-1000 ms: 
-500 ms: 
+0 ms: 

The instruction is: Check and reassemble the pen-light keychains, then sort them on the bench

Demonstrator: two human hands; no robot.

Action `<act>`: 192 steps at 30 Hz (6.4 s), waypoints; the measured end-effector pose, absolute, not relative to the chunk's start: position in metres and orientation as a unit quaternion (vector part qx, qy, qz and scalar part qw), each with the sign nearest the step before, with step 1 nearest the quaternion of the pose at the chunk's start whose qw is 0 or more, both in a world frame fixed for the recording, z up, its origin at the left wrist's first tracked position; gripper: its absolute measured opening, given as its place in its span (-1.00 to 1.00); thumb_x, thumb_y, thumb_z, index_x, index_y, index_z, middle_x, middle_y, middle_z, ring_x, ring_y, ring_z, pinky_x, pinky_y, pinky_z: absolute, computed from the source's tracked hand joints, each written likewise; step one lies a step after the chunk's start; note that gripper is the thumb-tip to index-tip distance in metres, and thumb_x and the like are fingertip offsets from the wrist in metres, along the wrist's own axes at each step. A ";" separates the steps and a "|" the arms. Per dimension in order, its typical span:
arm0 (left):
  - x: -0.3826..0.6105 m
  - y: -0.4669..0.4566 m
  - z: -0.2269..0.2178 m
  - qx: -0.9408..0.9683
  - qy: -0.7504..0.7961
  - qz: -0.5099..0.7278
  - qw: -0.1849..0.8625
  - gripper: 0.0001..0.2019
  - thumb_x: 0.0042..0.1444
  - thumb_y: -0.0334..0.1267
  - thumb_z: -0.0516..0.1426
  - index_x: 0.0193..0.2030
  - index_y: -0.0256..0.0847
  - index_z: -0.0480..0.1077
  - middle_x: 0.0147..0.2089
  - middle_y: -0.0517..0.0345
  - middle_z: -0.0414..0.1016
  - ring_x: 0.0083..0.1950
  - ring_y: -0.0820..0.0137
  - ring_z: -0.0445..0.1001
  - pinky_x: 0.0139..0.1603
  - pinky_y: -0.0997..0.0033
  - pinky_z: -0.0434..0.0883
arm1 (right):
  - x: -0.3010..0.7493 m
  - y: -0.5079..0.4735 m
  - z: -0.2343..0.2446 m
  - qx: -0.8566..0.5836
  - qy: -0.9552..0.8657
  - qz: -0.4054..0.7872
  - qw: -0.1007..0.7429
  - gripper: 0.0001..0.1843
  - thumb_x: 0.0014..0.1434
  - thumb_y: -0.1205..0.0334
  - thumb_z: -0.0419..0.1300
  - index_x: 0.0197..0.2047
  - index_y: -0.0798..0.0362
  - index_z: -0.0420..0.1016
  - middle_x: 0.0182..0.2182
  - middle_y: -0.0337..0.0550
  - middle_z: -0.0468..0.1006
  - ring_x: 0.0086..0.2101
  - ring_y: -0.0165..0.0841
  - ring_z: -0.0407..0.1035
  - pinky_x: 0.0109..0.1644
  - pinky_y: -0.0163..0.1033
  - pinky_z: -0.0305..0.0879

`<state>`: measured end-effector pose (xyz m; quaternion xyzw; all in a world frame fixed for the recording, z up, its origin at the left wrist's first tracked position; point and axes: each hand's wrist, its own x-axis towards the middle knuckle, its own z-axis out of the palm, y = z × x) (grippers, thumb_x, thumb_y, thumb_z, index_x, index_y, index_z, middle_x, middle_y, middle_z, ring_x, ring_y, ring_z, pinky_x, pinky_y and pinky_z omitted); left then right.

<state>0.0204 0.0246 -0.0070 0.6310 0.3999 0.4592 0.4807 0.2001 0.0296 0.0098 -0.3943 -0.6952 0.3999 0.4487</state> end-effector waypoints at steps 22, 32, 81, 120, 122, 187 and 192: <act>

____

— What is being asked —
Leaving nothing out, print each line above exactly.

— Task response —
-1000 ms: 
-500 ms: 
+0 ms: 

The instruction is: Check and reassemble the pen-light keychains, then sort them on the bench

Demonstrator: two human hands; no robot.

Action `<act>`: 192 steps at 30 Hz (6.4 s), waypoints; the measured end-effector pose, absolute, not relative to the chunk's start: position in metres and orientation as a unit quaternion (vector part qx, qy, qz and scalar part qw), each with the sign nearest the step before, with step 1 nearest the quaternion of the pose at the chunk's start whose qw is 0 or more, both in a world frame fixed for the recording, z up, its origin at the left wrist's first tracked position; gripper: its absolute measured opening, given as its place in its span (-1.00 to 1.00); thumb_x, thumb_y, thumb_z, index_x, index_y, index_z, middle_x, middle_y, middle_z, ring_x, ring_y, ring_z, pinky_x, pinky_y, pinky_z: absolute, computed from the source's tracked hand joints, each written likewise; step one lies a step after the chunk's start; note that gripper is the thumb-tip to index-tip distance in metres, and thumb_x and the like are fingertip offsets from the wrist in metres, along the wrist's own axes at each step. A ";" separates the steps and a "|" the arms. Per dimension in order, its typical span:
arm0 (left):
  - x: -0.3826..0.6105 m
  - y: -0.4669..0.4566 m
  - z: -0.2269..0.2178 m
  - qx: -0.9408..0.9683
  - qy: -0.7504..0.7961
  - qz: -0.5099..0.7278
  - qw: -0.1849..0.8625
  - gripper: 0.0001..0.2019
  - thumb_x: 0.0042..0.1444
  - thumb_y: -0.0334..0.1267
  - thumb_z: -0.0516..0.1426
  - index_x: 0.0193..0.2030
  - index_y: -0.0256..0.0847
  - index_z: -0.0480..0.1077
  - middle_x: 0.0147..0.2089
  - middle_y: -0.0517..0.0345
  - middle_z: -0.0414..0.1016
  - ring_x: 0.0083..0.1950
  - ring_y: -0.0820..0.0137
  - ring_z: -0.0445..0.1001
  - pinky_x: 0.0139..0.1603
  - pinky_y: -0.0997..0.0033
  - pinky_z: -0.0434..0.0883
arm1 (right):
  - x: -0.3010..0.7493 m
  - y: -0.5079..0.4735 m
  - z: -0.2343..0.2446 m
  - qx: -0.8566..0.5836
  - qy: -0.9552..0.8657
  - qz: -0.4054..0.7872
  - qw: -0.1007..0.7429
  - gripper: 0.0001..0.1843
  - thumb_x: 0.0014..0.1434
  - thumb_y: -0.1205..0.0334
  - thumb_z: -0.0419..0.1300
  - index_x: 0.0197..0.2047
  - index_y: -0.0798..0.0362
  - index_z: -0.0420..0.1016
  - middle_x: 0.0182..0.2182
  - middle_y: -0.0337..0.0550
  - middle_z: -0.0468..0.1006
  - ring_x: 0.0086..0.2101
  - ring_y: -0.0165..0.0841
  - ring_z: -0.0407..0.1035
  - pinky_x: 0.0109..0.1644
  - pinky_y: -0.0163..0.1033
  - pinky_z: -0.0305..0.0879

`<state>`: measured end-effector pose (xyz m; quaternion xyzw; all in a world frame fixed for the recording, z up, its origin at the left wrist's first tracked position; point and axes: each hand's wrist, its own x-axis towards the middle knuckle, its own z-axis out of the palm, y = z × x) (grippers, thumb_x, thumb_y, thumb_z, index_x, index_y, index_z, middle_x, middle_y, middle_z, ring_x, ring_y, ring_z, pinky_x, pinky_y and pinky_z omitted); left then right.

<state>0.0204 0.0246 -0.0070 0.6310 0.3999 0.4592 0.4807 0.2001 0.0296 0.0098 -0.3943 -0.6952 0.3999 0.4487</state> end-effector waypoints at steps 22, 32, 81, 120, 122, 187 and 192: <act>

Nothing remains to be added to this answer.